Las 24 horas cruciales: cómo actúan los psicólogos tras una tragedia como Adamuz

Las 24 horas clave tras Adamuz: la ayuda psicológica

En una catástrofe repentina, el recuento de víctimas ayuda a dimensionar el impacto, pero no explica lo esencial: el golpe emocional que reciben supervivientes, familiares y equipos de rescate. Tras el siniestro ferroviario de Adamuz (Córdoba), la atención psicológica se movilizó en cuestión de horas para acompañar a las personas afectadas desde el primer momento, una ventana que los especialistas consideran decisiva.

Por qué las primeras 24 horas importan tanto

Los dispositivos de intervención psicológica en emergencias se activan cuanto antes para estabilizar, contener y orientar. El objetivo inmediato no es “hacer terapia”, sino ayudar a que la reacción emocional intensa —normal en un suceso extremo— no se convierta en un problema persistente.

En Andalucía, el Grupo de Intervención Psicológica en Emergencias y Desastres (GIPED) está diseñado precisamente para dar una respuesta temprana y especializada a víctimas y afectados en situaciones de emergencia.

Reacciones normales ante un trauma: shock, negación y enfado

Los psicólogos describen una primera fase en la que muchas personas quedan en shock. Es frecuente sentir irrealidad, confusión o una especie de “burbuja” emocional. También aparecen respuestas como:

  • Huida/negación: intentar actuar como si nada hubiera pasado.

  • Ataque/enfado: rabia, protestas o culpa (“podría haber hecho algo más”).

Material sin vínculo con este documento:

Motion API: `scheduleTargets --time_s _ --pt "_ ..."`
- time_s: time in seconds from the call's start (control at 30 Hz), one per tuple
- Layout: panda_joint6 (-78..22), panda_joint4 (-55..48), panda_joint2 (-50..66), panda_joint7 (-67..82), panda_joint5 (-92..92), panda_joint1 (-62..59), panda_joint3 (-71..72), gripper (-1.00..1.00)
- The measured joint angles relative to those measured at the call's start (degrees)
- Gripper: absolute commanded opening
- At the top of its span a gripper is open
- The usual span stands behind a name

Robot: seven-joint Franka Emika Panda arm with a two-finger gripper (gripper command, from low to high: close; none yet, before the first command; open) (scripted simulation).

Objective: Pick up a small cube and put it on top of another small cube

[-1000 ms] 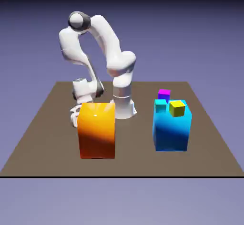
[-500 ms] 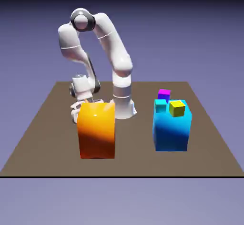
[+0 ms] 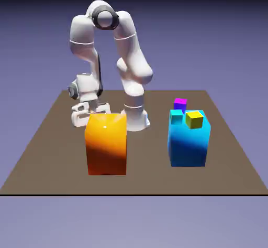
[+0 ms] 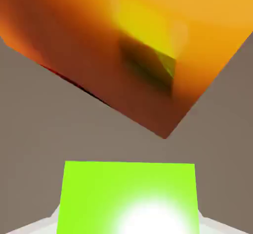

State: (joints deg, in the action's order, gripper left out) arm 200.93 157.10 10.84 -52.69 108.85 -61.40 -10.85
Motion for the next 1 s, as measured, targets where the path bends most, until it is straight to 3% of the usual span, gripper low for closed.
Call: scheduleTargets --time_s 0.37,0.73,1.0 --pt "-24.73 -3.37 -16.74 -6.00 -9.63 -10.84 22.84 -1.00" --pt "-46.43 -7.42 -26.12 -25.09 -36.66 3.04 35.46 -1.00" --pt "-56.01 -10.47 -30.81 -37.89 -56.64 15.70 42.67 -1.00"
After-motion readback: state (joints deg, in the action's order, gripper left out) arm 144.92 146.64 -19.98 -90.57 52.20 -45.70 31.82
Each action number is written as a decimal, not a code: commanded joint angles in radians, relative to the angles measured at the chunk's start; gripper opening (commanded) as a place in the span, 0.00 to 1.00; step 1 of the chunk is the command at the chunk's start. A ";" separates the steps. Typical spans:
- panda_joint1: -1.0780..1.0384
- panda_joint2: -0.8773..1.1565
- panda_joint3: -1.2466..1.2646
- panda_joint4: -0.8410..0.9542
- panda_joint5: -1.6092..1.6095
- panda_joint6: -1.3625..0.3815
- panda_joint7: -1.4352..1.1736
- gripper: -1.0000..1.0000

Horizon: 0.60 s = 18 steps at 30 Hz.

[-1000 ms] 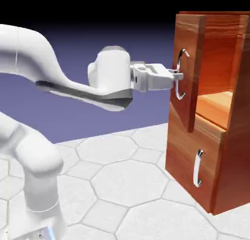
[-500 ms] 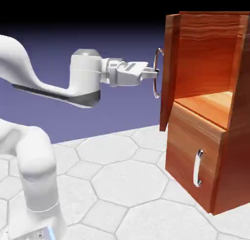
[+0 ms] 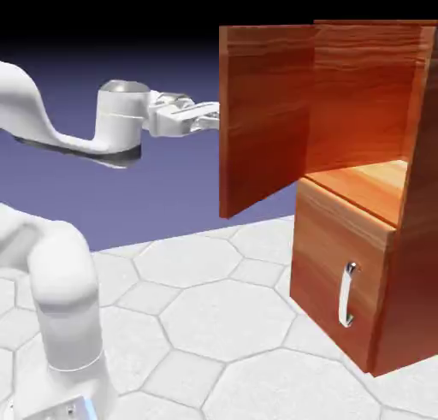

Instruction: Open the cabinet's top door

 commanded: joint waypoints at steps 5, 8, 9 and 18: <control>-0.106 0.113 0.180 0.151 0.099 -0.216 0.023 0.00; -0.189 0.179 0.288 0.245 0.138 -0.334 0.039 0.00; -0.219 0.199 0.324 0.276 0.148 -0.370 0.045 0.00; -0.523 0.312 0.647 0.508 0.208 -0.607 0.075 0.00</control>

Con el paso de las horas, cuando se asienta la conciencia de lo ocurrido, pueden aparecer síntomas intensos y desconcertantes: intrusiones, ansiedad, hiperalerta, insomnio o llanto difícil de controlar. El acompañamiento profesional ayuda a normalizar estas reacciones y a ofrecer pautas prácticas para atravesarlas.

De Biescas a hoy: cómo se consolidó la psicología de emergencias en España

La disciplina fue ganando presencia con el tiempo, pero en España se considera que el impulso definitivo llegó tras la tragedia del camping de Biescas (1996), que marcó un antes y un después en la incorporación de psicólogos a planes de Protección Civil y a grupos colegiales de intervención.

Resiliencia: lo habitual no es “romperse”, pero el riesgo existe

La mayoría de personas expuestas a un evento potencialmente traumático no desarrollan un trastorno crónico. Una revisión amplia de trayectorias tras eventos traumáticos sitúa la resiliencia como la respuesta más frecuente, con un promedio en torno al 65%.

Eso no significa que el impacto sea menor, sino que, con apoyo y condiciones adecuadas, muchas personas logran reequilibrarse. Aun así, el riesgo de secuelas psicológicas existe y depende de múltiples factores (exposición, pérdidas, historia personal, apoyo social, etc.).

Estrés postraumático: quiénes son las “víctimas” de una catástrofe

En emergencias se habla de diferentes niveles de afectados:

  • Víctimas primarias: heridos y supervivientes directos.

  • Víctimas secundarias: familiares y allegados de fallecidos.

  • Víctimas terciarias: intervinientes, testigos y profesionales expuestos.

  • Impacto social: una catástrofe de gran magnitud sacude a la comunidad y puede generar miedo anticipatorio (“podría haberme pasado a mí”).

Un ejemplo reciente de la magnitud de estas secuelas aparece tras la DANA en Valencia: un estudio epidemiológico citado en información pública situó la prevalencia de síntomas compatibles con estrés postraumático en 27,6% de adultos, con diferencias por sexo (más alta en mujeres).

La idea central: acompañar para evitar que el trauma se cronifique

La intervención temprana busca algo muy concreto: contener el desbordamiento emocional, reforzar la seguridad, facilitar información útil, promover apoyo social y detectar a tiempo a quienes van a necesitar un seguimiento más intensivo.

En tragedias como Adamuz, donde la cifra de fallecidos puede variar según avanza la identificación y el rescate, la prioridad psicológica se mantiene: sostener a las personas afectadas en el momento más frágil y reducir el riesgo de que el dolor inmediato se transforme en sufrimiento prolongado.